30 mai 2006

Fourre-tout (enfin, dans le sens de…)

Il y a des jours, comme ça, où les systèmes digestifs fomentent de diaboliques projets pour établir leur suprématie sur nos vies. Mon système digestif a gagné aujourd'hui. Congé forcé, donc. Et pixels noircis, parce qu’aujourd’hui, je ne courrai pas de marathon, et ne poserai pas de bardeaux d’asphalte. Promis.

Dans les grandes traditions des teneurs de carnets (hé oui), j’ai cru bon de naître à la mi-mai. Au moment où l’indécision et le sens du flou des astrologues avaient atteint leur paroxysme quant à la décision à prendre pour le choix de la meilleure date de départage entre les signes du Taureau et du Gémeau (ce qui, on en conviendra avec une suspicion notoire, assoira les bases de ma destinée métaphysique), je naquis dans un hôpital montréalais centralisé. Au bout de quelques jours, pressentant assurément les grands bouleversements économiques et culturels à venir dans le Plateau (marque déposée, je sais), je quittai à tire-d’aile cet endroit si hospitalier (appréciez la qualité du jeu de mots), non sans jeter un dernier regard à quelques prématurés et poupons qui devaient prolonger leur séjour. Ayant à l’époque une mémoire très médiocre, je ne me rappelle d’aucun de ces amis des premiers instants.

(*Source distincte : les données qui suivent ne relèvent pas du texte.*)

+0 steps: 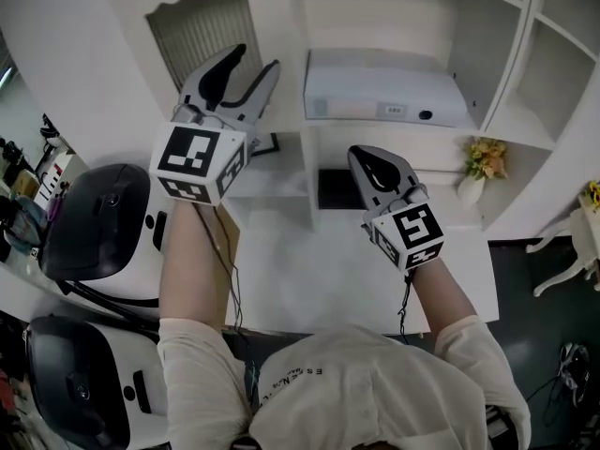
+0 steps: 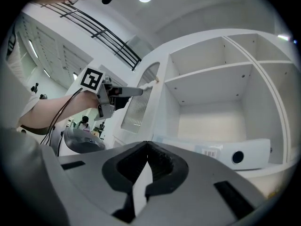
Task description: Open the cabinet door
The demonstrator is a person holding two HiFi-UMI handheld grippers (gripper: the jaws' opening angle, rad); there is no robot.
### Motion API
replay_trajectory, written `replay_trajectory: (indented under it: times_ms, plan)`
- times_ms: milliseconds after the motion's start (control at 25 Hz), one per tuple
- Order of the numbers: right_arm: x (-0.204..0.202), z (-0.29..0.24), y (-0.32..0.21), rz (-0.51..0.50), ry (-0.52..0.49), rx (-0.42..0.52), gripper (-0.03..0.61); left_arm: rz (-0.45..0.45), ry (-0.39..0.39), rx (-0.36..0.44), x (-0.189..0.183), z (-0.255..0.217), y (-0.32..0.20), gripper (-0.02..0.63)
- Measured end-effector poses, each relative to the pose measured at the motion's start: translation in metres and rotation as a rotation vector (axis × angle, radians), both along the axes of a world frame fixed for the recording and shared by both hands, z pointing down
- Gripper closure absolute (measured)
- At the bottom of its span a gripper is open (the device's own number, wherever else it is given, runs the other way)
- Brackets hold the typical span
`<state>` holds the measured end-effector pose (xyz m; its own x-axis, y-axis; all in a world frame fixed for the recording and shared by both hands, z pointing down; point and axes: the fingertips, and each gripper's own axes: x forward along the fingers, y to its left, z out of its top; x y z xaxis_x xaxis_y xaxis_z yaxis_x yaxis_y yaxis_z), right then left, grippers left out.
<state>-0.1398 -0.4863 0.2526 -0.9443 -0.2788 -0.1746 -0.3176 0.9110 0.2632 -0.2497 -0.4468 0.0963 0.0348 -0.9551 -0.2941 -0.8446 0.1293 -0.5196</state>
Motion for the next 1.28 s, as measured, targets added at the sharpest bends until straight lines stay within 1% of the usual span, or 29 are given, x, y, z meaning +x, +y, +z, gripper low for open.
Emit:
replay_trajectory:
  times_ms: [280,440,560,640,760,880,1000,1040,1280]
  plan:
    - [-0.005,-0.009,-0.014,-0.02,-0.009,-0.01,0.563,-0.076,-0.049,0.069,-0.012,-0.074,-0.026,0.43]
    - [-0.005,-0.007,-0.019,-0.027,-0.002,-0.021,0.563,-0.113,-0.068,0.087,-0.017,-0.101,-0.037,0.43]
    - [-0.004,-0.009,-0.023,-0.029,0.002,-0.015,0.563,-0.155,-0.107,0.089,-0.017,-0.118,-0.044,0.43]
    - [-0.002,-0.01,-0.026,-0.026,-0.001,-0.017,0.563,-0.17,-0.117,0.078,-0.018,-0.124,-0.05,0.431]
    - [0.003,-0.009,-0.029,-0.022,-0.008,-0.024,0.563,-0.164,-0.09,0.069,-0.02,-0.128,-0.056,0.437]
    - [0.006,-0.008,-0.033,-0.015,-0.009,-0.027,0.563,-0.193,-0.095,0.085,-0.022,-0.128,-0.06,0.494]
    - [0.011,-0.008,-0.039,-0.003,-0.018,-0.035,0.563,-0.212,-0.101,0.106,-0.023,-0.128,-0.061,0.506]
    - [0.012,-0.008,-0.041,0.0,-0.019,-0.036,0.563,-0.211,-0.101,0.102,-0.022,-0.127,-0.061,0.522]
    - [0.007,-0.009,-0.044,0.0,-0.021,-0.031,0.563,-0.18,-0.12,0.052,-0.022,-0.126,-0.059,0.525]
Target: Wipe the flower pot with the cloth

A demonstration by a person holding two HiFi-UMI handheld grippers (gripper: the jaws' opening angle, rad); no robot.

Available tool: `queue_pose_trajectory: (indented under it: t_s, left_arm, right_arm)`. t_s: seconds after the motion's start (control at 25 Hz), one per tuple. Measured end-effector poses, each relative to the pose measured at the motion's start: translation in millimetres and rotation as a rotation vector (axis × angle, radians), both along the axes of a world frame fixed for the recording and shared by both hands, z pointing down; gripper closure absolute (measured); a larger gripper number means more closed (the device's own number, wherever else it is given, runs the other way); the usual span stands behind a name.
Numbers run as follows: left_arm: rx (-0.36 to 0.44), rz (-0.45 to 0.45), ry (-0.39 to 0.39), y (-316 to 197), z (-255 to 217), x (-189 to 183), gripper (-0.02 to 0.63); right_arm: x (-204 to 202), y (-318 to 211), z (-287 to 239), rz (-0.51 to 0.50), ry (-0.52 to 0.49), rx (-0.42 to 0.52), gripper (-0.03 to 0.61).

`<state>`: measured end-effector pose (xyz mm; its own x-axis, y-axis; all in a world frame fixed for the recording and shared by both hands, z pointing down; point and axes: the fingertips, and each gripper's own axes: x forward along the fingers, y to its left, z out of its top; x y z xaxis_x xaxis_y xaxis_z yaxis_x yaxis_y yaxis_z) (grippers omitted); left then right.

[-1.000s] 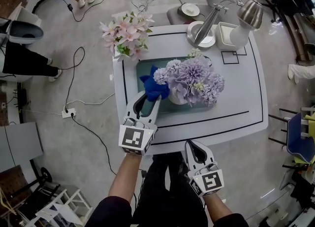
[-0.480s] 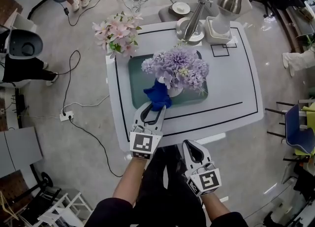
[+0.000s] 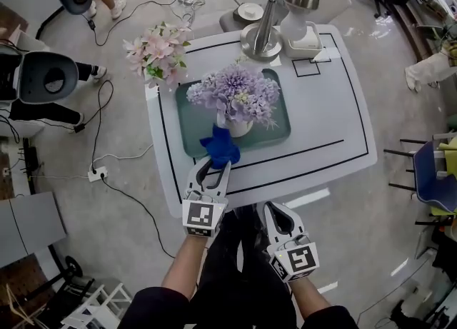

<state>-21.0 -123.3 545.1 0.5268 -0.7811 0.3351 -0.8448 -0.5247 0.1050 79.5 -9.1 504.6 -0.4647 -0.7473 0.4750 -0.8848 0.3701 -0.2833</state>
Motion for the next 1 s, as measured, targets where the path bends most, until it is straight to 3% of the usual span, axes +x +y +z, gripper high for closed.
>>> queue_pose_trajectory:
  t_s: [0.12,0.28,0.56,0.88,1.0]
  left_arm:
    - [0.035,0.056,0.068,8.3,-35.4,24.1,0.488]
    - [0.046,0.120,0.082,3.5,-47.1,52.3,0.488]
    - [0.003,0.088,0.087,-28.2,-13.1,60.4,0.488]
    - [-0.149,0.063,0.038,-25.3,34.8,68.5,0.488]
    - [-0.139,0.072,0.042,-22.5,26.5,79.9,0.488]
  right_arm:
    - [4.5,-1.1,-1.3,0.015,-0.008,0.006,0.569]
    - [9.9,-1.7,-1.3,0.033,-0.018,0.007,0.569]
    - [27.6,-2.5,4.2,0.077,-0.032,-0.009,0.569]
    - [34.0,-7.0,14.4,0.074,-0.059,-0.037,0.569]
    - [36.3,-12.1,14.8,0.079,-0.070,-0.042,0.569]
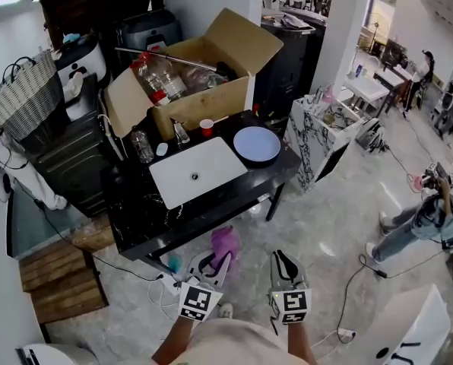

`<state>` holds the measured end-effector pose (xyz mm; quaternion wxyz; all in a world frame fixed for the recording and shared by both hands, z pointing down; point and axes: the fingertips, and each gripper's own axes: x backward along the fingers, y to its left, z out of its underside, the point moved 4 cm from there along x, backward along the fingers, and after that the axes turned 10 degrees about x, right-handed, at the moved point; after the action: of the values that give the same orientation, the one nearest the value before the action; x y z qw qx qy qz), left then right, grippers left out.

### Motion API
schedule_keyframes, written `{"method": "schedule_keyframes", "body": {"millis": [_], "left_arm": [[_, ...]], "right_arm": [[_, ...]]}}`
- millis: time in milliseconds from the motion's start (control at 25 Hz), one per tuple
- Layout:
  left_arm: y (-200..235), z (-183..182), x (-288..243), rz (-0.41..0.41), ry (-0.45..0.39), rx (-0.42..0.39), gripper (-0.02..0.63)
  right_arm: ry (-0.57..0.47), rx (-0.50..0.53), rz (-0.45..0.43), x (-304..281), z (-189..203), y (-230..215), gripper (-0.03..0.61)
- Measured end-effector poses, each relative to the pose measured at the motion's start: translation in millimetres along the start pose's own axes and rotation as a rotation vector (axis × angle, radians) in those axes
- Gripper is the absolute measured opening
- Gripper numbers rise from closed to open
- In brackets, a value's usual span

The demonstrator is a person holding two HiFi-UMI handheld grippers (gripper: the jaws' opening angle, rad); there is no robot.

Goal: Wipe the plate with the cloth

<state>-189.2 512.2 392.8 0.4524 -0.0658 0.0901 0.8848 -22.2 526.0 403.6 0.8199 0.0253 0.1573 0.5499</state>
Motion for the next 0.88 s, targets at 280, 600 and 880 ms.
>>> {"method": "schedule_keyframes", "body": {"millis": [280,600,880], "left_arm": [[27.9,-7.4,-23.2,0.037,0.005,-0.001,0.058],[43.2,-16.9,-44.9,0.042,-0.013,-0.01,0.058],[53.1,-12.5,-64.2,0.025,-0.004,0.001,0.058]], "right_arm": [[0.015,0.006,0.053,-23.9,-9.4,-8.0,0.037],[0.035,0.018,0.084,-30.6,-10.0,-26.1,0.037],[0.012,0.035,0.083,-51.4,-11.2,-43.2,0.037]]}}
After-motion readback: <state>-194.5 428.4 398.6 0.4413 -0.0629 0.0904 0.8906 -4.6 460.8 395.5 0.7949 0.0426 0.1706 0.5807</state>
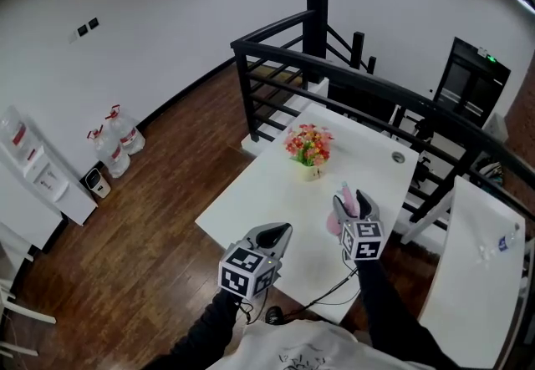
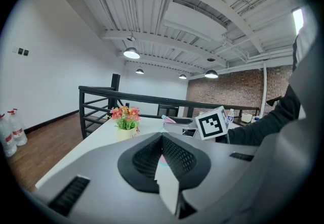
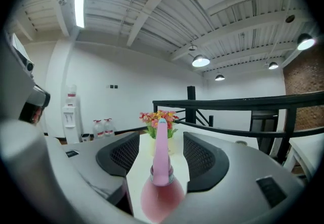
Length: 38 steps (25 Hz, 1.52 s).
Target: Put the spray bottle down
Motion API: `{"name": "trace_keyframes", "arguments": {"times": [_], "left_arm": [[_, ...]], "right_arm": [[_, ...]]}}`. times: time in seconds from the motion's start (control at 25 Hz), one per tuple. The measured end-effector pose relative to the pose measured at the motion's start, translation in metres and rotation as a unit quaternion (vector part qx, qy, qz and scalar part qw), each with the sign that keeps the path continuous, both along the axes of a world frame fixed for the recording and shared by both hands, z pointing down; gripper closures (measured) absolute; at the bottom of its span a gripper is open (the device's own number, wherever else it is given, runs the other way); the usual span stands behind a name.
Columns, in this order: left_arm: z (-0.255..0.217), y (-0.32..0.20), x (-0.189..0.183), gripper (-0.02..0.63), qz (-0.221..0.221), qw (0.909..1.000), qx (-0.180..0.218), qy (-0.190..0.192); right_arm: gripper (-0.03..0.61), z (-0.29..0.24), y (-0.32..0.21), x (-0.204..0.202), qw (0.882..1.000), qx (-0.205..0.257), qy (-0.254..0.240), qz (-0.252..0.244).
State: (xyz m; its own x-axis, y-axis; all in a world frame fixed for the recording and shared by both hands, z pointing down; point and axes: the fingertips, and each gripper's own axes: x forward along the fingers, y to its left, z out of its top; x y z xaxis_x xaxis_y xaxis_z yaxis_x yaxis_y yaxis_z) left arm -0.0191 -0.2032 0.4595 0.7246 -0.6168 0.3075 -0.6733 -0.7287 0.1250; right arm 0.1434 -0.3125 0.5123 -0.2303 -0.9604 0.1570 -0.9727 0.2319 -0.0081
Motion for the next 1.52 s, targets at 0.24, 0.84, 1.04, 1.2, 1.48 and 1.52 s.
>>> {"name": "trace_keyframes", "arguments": {"times": [0.24,0.84,1.04,1.2,1.48,1.52], "left_arm": [[-0.003,-0.006,-0.002,0.611,-0.003,1.0000,0.004,0.006],[-0.046,-0.004,0.028,0.611,0.016,0.9981,0.043,0.041],[-0.045,-0.002,0.028,0.611,0.013,0.9982,0.043,0.041],[-0.047,-0.002,0.026,0.611,0.011,0.9981,0.045,0.040],[-0.049,-0.005,0.025,0.611,0.010,0.9981,0.047,0.037],[-0.049,-0.005,0.025,0.611,0.009,0.9981,0.047,0.037]], "right_arm": [[0.313,-0.057,0.058,0.019,0.996,0.075,-0.047,0.022],[0.606,-0.138,0.111,0.018,0.993,0.090,-0.069,-0.038],[0.611,-0.122,0.106,0.007,0.994,0.055,-0.082,-0.056],[0.611,-0.120,0.104,0.000,0.994,0.051,-0.072,-0.065],[0.611,-0.117,0.099,-0.003,0.994,0.046,-0.075,-0.070],[0.611,-0.116,0.099,-0.003,0.994,0.045,-0.074,-0.071]]}}
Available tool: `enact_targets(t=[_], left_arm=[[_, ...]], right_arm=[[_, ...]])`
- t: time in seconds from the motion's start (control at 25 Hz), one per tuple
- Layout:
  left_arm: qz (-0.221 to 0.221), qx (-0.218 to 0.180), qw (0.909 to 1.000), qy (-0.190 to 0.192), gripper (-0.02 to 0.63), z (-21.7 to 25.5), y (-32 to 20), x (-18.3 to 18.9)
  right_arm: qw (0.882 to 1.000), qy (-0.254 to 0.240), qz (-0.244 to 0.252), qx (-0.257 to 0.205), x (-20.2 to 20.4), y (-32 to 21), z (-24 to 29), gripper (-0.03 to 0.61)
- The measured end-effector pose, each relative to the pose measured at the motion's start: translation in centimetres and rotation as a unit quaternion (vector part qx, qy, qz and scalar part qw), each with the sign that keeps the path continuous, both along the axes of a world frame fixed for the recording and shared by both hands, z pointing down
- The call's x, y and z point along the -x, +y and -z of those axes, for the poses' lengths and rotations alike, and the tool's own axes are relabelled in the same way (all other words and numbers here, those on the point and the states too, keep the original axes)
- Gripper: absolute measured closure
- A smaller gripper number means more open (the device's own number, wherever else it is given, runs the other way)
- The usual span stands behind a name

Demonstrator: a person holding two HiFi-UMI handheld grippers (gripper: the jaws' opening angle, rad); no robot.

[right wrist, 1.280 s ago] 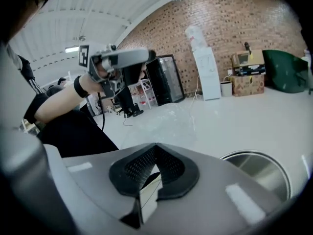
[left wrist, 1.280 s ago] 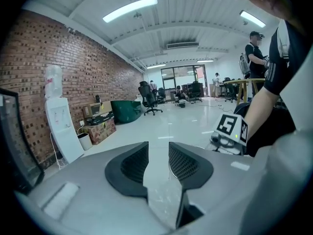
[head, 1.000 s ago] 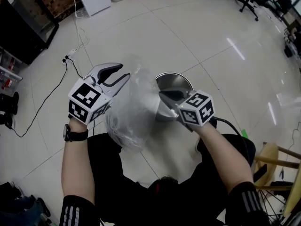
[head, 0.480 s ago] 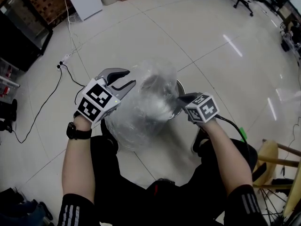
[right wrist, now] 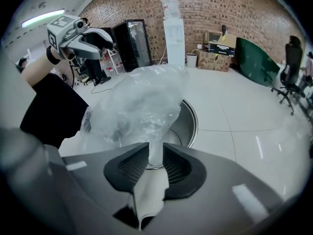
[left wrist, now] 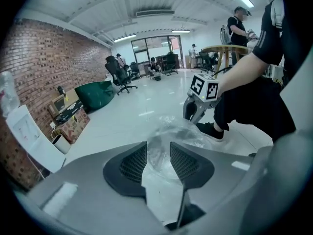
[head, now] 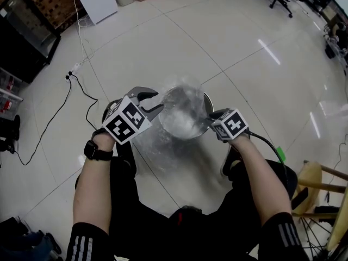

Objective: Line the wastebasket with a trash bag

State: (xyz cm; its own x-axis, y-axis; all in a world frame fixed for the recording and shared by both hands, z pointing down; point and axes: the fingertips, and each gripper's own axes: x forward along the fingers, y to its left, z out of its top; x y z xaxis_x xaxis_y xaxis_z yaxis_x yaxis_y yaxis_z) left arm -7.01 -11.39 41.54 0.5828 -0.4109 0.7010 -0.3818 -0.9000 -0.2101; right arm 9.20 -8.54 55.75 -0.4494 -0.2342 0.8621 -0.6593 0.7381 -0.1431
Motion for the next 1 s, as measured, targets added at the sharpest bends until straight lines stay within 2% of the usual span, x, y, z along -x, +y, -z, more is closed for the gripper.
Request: enact_targets(t=[0.12,0.24,0.36,0.48,0.56,0.64,0.76,0.84,0.96,1.0], left_arm=[[-0.016,0.018,0.9994,-0.027,0.463,-2.1,0.3,-1.4],[-0.037,0.037,0.998,-0.036,0.463,-3.6,0.9,-2.8],[-0.046,0.042,0.9973,-0.039,0.463,-4.0,1.1,-3.5],[-0.05,0.045,0.9969,-0.041,0.463,-4.0,1.4,-4.2],[-0.047,0.05,0.9965,-0.049,0.463,-4.2,1.7,-4.1],[-0.04,0.056,0.9958,-0.06,0.454,-4.7,1.7,-3.2],[-0.019,0.064,0.9951,-0.073,0.436,-5.5,1.2,-1.2],[0.001,0.071,0.9947,-0.074,0.427,-5.8,0.8,0.4],[0.035,0.091,0.9917,-0.084,0.413,-7.1,0.2,2.9],[0.044,0.1,0.9899,-0.091,0.41,-7.9,0.2,3.7]], right_arm=[[0.999,0.025,0.034,-0.011,-0.9,0.6,2.2,0.464],[0.994,0.045,0.07,-0.066,-1.6,-0.1,6.4,0.43],[0.984,0.028,0.1,-0.146,-0.5,-2.4,10.9,0.393],[0.972,-0.002,0.132,-0.192,2.0,-3.8,12.7,0.364],[0.965,-0.007,0.158,-0.207,3.9,-4.1,12.4,0.362],[0.958,0.012,0.189,-0.217,5.5,-4.4,11.2,0.362],[0.955,0.05,0.215,-0.198,6.3,-4.9,8.3,0.364],[0.959,0.062,0.211,-0.178,6.4,-5.2,6.5,0.389],[0.967,0.064,0.197,-0.152,6.4,-5.6,4.6,0.544],[0.968,0.066,0.195,-0.142,6.3,-5.5,4.1,0.571]])
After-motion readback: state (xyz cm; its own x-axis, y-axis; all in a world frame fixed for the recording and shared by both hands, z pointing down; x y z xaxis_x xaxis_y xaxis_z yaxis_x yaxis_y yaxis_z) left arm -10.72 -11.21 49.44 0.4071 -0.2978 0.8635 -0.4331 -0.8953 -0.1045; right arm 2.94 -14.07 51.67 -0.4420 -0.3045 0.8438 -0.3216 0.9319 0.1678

Ma grand-mère, née à la même date (mais, je vous l’assure, de nombreuses années auparavant), accueillit la nouvelle avec grande joie, tout heureuse que je fusse du sexe fort. Elle tua le veau gras pour le retour de l’enfant prodige, et je grandis dans une belle insouciance, dans un petit quartier résidentiel presque échappé par hasard au sud d’une route numérotée (Le Boulevard, dit pompeusement la population locale) qui se frayait un chemin entre un lac calme et une voie ferrée oubliée qui, elle, délimitait passivement l’ensemble des champs de maïs. Dans ce patelin, au décor digne du Survenant, mais avec plus d’asphalte et de déclin en vinyle, j’accumulai les 6 pieds et 2 pouces qui me séparaient de mon expatriation pour les études, ce qui viendra, on s’en doute, plusieurs années plus tard.

En escamotant plusieurs chapitres, j’en arrive donc à cette fin de semaine où je vieillis une autre fois (vous savez, j’ai quand même plus de vingt ans d’expérience dans ce domaine). L’occasion fut donc soulignée avec une dose très joyeuse de vin rouge, de rires, d’amitié et de famille, de temps passé à choisir quel livre recevoir en cadeau dans une librairie... mais également avec un bureau à peinturer, tout fraîchement pourvu d'un plancher de bois, ce qui nous amène à une délicieuse histoire.

La visite au Home Depot (traduction libre: Dépôt de la maison) effectuée en bonne et due forme, la pièce était disposée à recevoir 3,78 litres de peinture taverne (vous avez imaginé vert? félicitations!) et la même quantité de peinture semence de perles (allez, répétez trois fois sans rire…)

Didascalie: nous voilà éberlués devant le panneau des fiches colorées.
- Je prends quel beige?
- Celui que tu veux, me répondit-elle, en prenant soin de ne pas se compromettre.
- Tiens! Celui-ci.
Je réprimai un sourire en voyant le nom de la couleur, extravagance d’un coloriste particulièrement inspiré.
- Semence de perles, ça te va?
- Ô joie!

Toute cette euphorie nous ayant probablement fait perdre la tête, nous laissâmes par la suite le sac de terreau nouvellement acquis sous le panier, de retour au stationnement. Acheter un gallon de peinture semence de perles, c’est fortement ébranlant. Soyez avertis et allez en paix.

2 commentaires:

Anonyme a dit...

En effet, ça doit être salement bouleversant. D'autant plus que j'y vois une mise en abyme : la perle n'est-elle pas la semence de l'huître?

François a dit...

Merci pour cette fine analyse! Il y a sûrement, quelque part, un coloriste particulièrement inspiré qui est ému présentement.
(Mise en abyme. Prêt pour une divine contrepèterie de circonstance?)
L’huître, pour la semence de sa semence, mime un abysse.